Inferring Objectives in Continuous Dynamic Games from Noise-Corrupted Partial State Observations
This work addresses the challenge of designing agent objectives in multi-agent systems like robotics, enabling downstream tasks such as trajectory forecasting, though it appears incremental as it builds on existing dynamic game theory frameworks.
The paper tackles the problem of inferring agent objectives in continuous dynamic games from noisy, partial state observations, proposing a method that jointly optimizes objectives and state estimates through Nash equilibrium constraints, and demonstrates reliable objective estimation and accurate trajectory predictions in simulated traffic scenarios.

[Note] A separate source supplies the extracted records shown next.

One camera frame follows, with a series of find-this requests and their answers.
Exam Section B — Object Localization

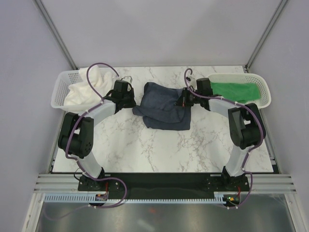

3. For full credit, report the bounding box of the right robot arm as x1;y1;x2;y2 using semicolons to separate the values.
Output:
175;77;266;190

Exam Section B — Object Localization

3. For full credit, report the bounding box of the white towel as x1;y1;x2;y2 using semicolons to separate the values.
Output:
64;65;118;106

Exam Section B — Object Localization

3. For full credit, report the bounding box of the left white plastic basket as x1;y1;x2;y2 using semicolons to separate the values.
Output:
51;68;108;113

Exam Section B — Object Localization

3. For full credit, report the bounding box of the green towel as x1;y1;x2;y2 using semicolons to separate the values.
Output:
211;82;261;103

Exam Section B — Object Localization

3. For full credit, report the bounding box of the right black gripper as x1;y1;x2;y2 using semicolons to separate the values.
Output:
174;87;202;108

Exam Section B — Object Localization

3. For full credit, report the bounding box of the right white plastic basket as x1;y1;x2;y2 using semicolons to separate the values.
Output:
207;73;271;109

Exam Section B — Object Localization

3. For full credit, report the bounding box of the white slotted cable duct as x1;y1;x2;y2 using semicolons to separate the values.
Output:
43;192;240;204

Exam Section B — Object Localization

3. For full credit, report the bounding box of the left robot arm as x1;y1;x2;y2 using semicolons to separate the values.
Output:
58;80;136;190

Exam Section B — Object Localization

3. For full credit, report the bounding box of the dark blue towel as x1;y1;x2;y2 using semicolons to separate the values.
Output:
132;82;191;131

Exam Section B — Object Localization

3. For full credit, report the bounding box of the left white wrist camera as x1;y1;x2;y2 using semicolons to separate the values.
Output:
121;76;133;84

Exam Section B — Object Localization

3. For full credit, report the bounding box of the white plastic basket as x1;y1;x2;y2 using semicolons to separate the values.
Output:
207;73;271;109
51;68;108;113

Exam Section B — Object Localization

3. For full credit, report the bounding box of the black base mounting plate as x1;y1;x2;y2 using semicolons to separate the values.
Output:
78;173;249;199

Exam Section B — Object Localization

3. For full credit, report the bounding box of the aluminium extrusion rail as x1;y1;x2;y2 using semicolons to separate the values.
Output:
34;174;296;194

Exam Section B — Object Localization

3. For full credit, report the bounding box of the right aluminium frame post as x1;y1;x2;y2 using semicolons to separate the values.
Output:
243;0;290;73

Robots and autonomous systems must interact with one another and their environment to provide high-quality services to their users. Dynamic game theory provides an expressive theoretical framework for modeling scenarios involving multiple agents with differing objectives interacting over time. A core challenge when formulating a dynamic game is designing objectives for each agent that capture desired behavior. In this paper, we propose a method for inferring parametric objective models of multiple agents based on observed interactions. Our inverse game solver jointly optimizes player objectives and continuous-state estimates by coupling them through Nash equilibrium constraints. Hence, our method is able to directly maximize the observation likelihood rather than other non-probabilistic surrogate criteria. Our method does not require full observations of game states or player strategies to identify player objectives. Instead, it robustly recovers this information from noisy, partial state observations. As a byproduct of estimating player objectives, our method computes a Nash equilibrium trajectory corresponding to those objectives. Thus, it is suitable for downstream trajectory forecasting tasks. We demonstrate our method in several simulated traffic scenarios. Results show that it reliably estimates player objectives from a short sequence of noise-corrupted partial state observations. Furthermore, using the estimated objectives, our method makes accurate predictions of each player's trajectory.